Desde el maquillaje que se aplica Coral en Quebranto (2013) para sostener su identidad o aquella que defiende ferozmente Pedro en El remolino (2016), hasta el velo que usa el “protagonista” de Sicario cuarto 164 (2010) para ocultar la suya, las películas que forman parte de este programa buscan incansablemente desechar esa ficticia frontera que separa los géneros cinematográficos. Se encuentra lo lírico en la aspereza visual de una película como Ruinas tu reino (2017), lo íntimo deviene mitológico en M (2018), los espacios cotidianos recuperan su aura icónica en Tlatelolco (2011).

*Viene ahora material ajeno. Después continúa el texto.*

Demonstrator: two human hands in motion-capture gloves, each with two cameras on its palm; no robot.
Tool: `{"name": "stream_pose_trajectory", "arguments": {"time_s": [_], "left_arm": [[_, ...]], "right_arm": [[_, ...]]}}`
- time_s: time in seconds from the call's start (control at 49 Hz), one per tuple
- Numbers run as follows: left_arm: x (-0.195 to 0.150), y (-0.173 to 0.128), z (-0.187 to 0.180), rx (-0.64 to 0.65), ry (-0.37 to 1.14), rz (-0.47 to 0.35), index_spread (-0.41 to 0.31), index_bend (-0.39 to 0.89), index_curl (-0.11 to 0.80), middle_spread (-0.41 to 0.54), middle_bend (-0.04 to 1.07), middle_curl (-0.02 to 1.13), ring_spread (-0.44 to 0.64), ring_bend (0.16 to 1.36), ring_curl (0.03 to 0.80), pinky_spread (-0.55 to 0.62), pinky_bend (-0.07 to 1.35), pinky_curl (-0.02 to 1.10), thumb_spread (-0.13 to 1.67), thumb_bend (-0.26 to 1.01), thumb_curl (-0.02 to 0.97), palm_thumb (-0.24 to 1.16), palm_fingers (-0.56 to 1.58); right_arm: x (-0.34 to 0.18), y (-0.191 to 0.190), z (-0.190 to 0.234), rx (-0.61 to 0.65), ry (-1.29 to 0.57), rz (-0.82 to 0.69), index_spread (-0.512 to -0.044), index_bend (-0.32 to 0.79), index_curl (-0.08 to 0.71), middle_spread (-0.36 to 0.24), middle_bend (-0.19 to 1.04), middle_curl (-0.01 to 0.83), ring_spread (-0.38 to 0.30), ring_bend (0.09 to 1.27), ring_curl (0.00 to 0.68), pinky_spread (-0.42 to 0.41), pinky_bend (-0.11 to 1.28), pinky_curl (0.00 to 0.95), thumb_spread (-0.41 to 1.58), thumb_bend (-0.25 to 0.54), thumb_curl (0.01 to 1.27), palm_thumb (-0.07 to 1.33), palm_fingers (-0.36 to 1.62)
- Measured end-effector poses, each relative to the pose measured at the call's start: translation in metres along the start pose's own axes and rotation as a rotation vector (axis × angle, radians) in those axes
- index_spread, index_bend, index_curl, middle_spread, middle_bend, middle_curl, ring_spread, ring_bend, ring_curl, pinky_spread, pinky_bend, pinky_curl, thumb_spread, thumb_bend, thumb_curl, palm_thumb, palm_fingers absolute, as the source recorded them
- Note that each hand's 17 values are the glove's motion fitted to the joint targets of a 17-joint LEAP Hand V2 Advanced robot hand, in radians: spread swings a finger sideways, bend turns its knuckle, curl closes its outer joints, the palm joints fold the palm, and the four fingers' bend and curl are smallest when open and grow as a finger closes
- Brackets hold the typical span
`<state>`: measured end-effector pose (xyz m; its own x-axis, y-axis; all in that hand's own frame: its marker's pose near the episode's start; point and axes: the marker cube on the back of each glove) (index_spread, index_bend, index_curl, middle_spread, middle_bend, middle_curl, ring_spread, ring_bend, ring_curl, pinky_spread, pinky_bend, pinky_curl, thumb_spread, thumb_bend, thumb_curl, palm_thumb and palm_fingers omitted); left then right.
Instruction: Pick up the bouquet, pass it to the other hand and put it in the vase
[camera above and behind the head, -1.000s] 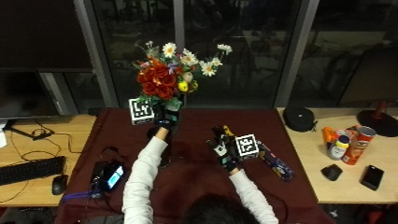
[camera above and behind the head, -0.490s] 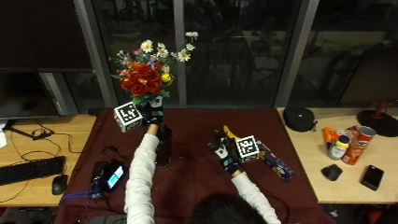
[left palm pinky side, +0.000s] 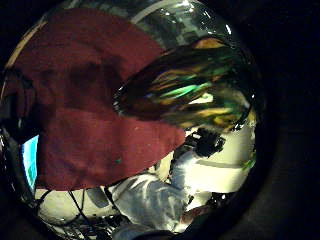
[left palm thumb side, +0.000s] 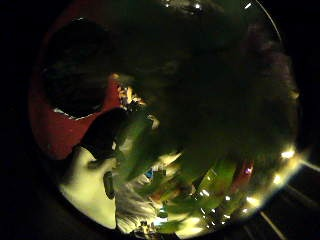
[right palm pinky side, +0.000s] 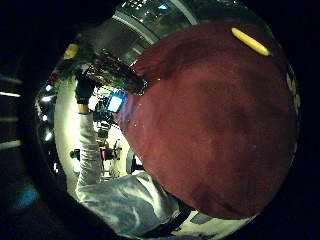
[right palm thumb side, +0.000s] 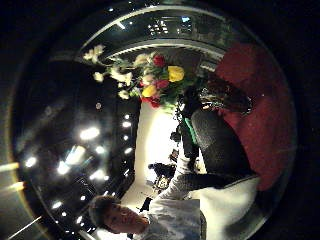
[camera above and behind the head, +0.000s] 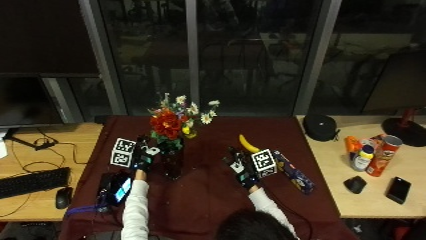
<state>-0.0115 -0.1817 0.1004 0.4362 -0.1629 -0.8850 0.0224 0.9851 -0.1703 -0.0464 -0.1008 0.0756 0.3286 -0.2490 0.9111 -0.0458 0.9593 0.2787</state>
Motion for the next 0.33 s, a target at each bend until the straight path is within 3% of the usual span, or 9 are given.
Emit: {"name": "stream_pose_trajectory", "arguments": {"time_s": [0.082,0.163,0.327], "left_arm": [[-0.007,0.010,-0.004,-0.004,0.030,0.024,0.074,0.07,0.333,0.233,0.15,0.31,0.32,0.48,0.319,0.35,0.36,0.33,0.80,0.01,0.536,0.55,-0.21],[-0.019,0.000,-0.009,-0.016,0.058,0.028,0.097,0.08,0.303,0.296,0.16,0.29,0.40,0.47,0.300,0.42,0.35,0.31,0.85,0.03,0.533,0.63,-0.19],[-0.018,-0.008,-0.013,0.063,0.174,0.055,0.102,0.12,0.275,0.337,0.17,0.28,0.47,0.45,0.283,0.50,0.30,0.29,0.96,-0.02,0.525,0.60,-0.14]], "right_arm": [[0.018,0.000,-0.004,-0.016,-0.001,0.006,-0.283,0.19,0.361,-0.023,0.17,0.348,0.017,0.26,0.302,0.167,0.27,0.316,1.16,-0.016,0.39,0.59,0.41],[0.035,0.000,-0.011,-0.001,0.025,0.029,-0.281,0.19,0.369,-0.019,0.17,0.345,0.024,0.25,0.301,0.170,0.25,0.316,1.16,-0.012,0.39,0.60,0.40],[0.058,-0.002,-0.024,0.025,0.025,0.075,-0.278,0.18,0.374,-0.015,0.17,0.337,0.028,0.23,0.300,0.172,0.23,0.320,1.17,-0.014,0.39,0.63,0.41]]}}
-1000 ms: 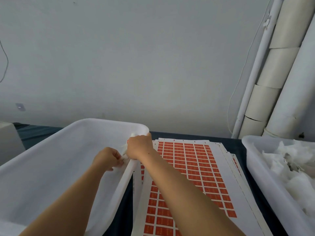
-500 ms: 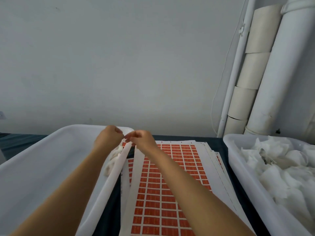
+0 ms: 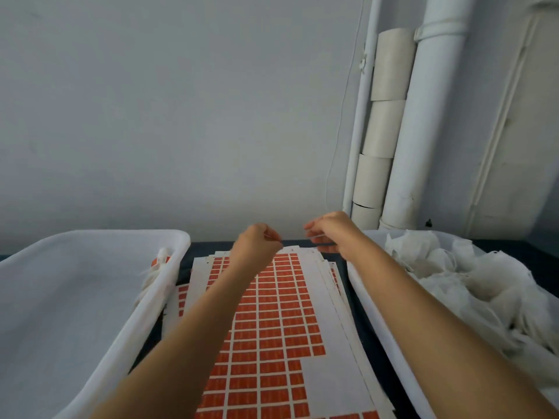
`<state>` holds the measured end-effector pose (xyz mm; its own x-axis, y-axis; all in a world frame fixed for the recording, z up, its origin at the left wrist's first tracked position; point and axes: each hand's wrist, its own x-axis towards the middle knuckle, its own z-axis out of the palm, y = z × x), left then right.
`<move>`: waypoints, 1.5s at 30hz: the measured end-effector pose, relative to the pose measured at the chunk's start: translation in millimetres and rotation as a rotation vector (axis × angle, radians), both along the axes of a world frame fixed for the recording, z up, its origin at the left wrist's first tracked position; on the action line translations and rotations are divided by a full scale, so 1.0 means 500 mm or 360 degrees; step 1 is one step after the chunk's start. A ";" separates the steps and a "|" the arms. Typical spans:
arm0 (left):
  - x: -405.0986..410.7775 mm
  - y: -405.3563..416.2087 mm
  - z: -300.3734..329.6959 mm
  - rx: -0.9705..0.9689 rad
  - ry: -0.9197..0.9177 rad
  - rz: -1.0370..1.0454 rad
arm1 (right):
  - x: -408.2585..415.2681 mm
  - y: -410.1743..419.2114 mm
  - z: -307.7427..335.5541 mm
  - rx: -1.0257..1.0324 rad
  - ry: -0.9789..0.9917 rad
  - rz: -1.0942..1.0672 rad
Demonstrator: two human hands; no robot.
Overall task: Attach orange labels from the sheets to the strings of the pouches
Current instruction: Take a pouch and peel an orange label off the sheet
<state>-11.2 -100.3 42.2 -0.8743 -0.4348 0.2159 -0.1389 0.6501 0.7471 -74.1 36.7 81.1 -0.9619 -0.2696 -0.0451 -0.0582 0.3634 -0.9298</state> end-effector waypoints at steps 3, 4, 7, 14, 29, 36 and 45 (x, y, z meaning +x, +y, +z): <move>-0.026 0.070 -0.013 0.0085 -0.0049 -0.0234 | -0.031 0.074 0.033 0.0177 -0.0015 0.0023; -0.033 0.095 -0.016 0.0098 -0.0077 -0.0322 | -0.043 0.099 0.041 0.0229 -0.0003 -0.0003; -0.053 0.170 -0.030 0.0132 -0.0167 -0.0557 | -0.077 0.165 0.046 0.0433 0.0030 -0.0075; -0.096 0.272 -0.073 -0.0187 -0.0239 -0.0375 | -0.104 0.256 -0.035 0.0733 -0.0060 0.0123; -0.063 0.248 -0.013 0.0645 0.0665 -0.0239 | -0.062 0.214 0.028 0.0065 0.0372 -0.0006; 0.037 0.131 -0.015 0.0854 0.0821 -0.0210 | 0.050 0.103 -0.010 -0.0323 0.0373 0.0120; 0.113 0.043 -0.201 0.0862 0.0417 0.0047 | 0.101 0.016 -0.221 -0.0105 0.0354 0.0218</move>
<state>45.1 -78.7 -58.1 -0.8079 -0.5662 0.1632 0.0822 0.1660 0.9827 -23.6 44.8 -29.5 -0.9006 -0.3930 0.1854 -0.3083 0.2773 -0.9100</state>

La cámara presente en estas obras no funge como testigo, sino como una especie de mago, muy similar al que Orson Welles encarna en F for Fake (1974), es decir, una presencia que convierte lo que filma en un sofisticado artificio, uno que no aspira a ninguna certeza, sino a ser coherente a su condición esquiva, como el humo que es visible durante poco tiempo antes de desvanecerse.

Dicha alquimia permea los glaciares que se ven en Rocas en forma de viento (2017) y sus turistas que también podrían haber registrado las postales citadinas de corridas de toros, pirámides y acuarios que componen México (1992), película que funge como una especie de corolario al presentar una visión del país que contrasta la promesa de modernidad con su estrepitoso fracaso, uno que permite al mismo tiempo la existencia de los espacios que una película como El verano de Goliath (2011) explora, específicamente en los dos territorios en los que colisionan un país ficticio y un país real, muchas de las veces indistinguibles el uno del otro, pero que a través de la fecundidad lograda en el transcurso de los últimos diez años, logra algo más significativo que la mera conquista. Como en el melancólico documental del viejo arte circense La cuerda floja (2009), un funambulista no conquista el aire, sino que logra, a través del equilibrio entre la cuerda y el vacío, dar la ilusión de que dos territorios diferentes son uno solo: uno que desafía lo que creemos y que tiene como evidencia lo que vemos.